TASK REQUIREMENTS
Copy the data below exactly. Any pictures in it should be omitted.
※ ※ ※
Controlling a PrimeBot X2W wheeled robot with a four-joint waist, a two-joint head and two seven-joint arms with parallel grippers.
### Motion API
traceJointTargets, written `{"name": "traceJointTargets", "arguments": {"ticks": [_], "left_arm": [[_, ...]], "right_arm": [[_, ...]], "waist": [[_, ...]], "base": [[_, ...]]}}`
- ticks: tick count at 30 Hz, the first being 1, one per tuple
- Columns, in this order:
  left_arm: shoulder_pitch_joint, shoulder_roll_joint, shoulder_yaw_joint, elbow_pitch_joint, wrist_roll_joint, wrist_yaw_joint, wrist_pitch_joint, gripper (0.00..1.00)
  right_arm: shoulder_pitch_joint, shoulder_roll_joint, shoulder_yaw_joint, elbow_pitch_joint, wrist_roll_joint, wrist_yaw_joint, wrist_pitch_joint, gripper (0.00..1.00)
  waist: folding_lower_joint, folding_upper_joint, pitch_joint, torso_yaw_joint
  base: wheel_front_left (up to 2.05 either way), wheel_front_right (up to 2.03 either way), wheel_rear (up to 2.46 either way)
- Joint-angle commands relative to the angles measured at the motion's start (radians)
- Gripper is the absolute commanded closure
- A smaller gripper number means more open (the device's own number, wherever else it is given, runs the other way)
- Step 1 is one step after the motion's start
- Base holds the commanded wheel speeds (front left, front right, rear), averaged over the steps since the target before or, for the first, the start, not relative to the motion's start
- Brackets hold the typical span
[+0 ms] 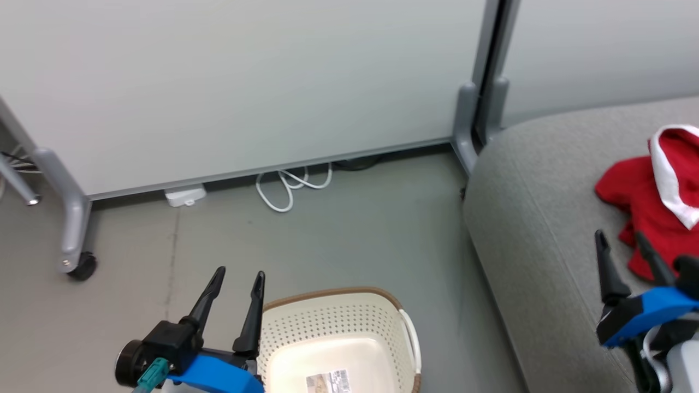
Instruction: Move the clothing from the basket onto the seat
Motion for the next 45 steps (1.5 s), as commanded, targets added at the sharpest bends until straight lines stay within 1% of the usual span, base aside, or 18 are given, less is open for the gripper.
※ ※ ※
TASK RESULT
Controlling a PrimeBot X2W wheeled robot with a four-joint waist, a two-joint head and two seven-joint arms with parallel grippers.
### Motion API
traceJointTargets, written `{"name": "traceJointTargets", "arguments": {"ticks": [_], "left_arm": [[_, ...]], "right_arm": [[_, ...]], "waist": [[_, ...]], "base": [[_, ...]]}}`
- ticks: tick count at 30 Hz, the first being 1, one per tuple
- Columns, in this order:
  left_arm: shoulder_pitch_joint, shoulder_roll_joint, shoulder_yaw_joint, elbow_pitch_joint, wrist_roll_joint, wrist_yaw_joint, wrist_pitch_joint, gripper (0.00..1.00)
  right_arm: shoulder_pitch_joint, shoulder_roll_joint, shoulder_yaw_joint, elbow_pitch_joint, wrist_roll_joint, wrist_yaw_joint, wrist_pitch_joint, gripper (0.00..1.00)
  waist: folding_lower_joint, folding_upper_joint, pitch_joint, torso_yaw_joint
  base: wheel_front_left (up to 2.05 either way), wheel_front_right (up to 2.03 either way), wheel_rear (up to 2.46 either way)
- Joint-angle commands relative to the angles measured at the motion's start (radians)
- Gripper is the absolute commanded closure
- A smaller gripper number means more open (the device's own number, wherever else it is given, runs the other way)
- Step 1 is one step after the motion's start
- Base holds the commanded wheel speeds (front left, front right, rear), averaged over the steps since the target before or, for the first, the start, not relative to the motion's start
- Brackets hold the typical span
[+0 ms] 
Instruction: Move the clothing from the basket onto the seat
Motion for the next 45 steps (1.5 s), as commanded, targets added at the sharpest bends until straight lines stay within 1% of the usual span, base aside, or 18 are given, less is open for the gripper.

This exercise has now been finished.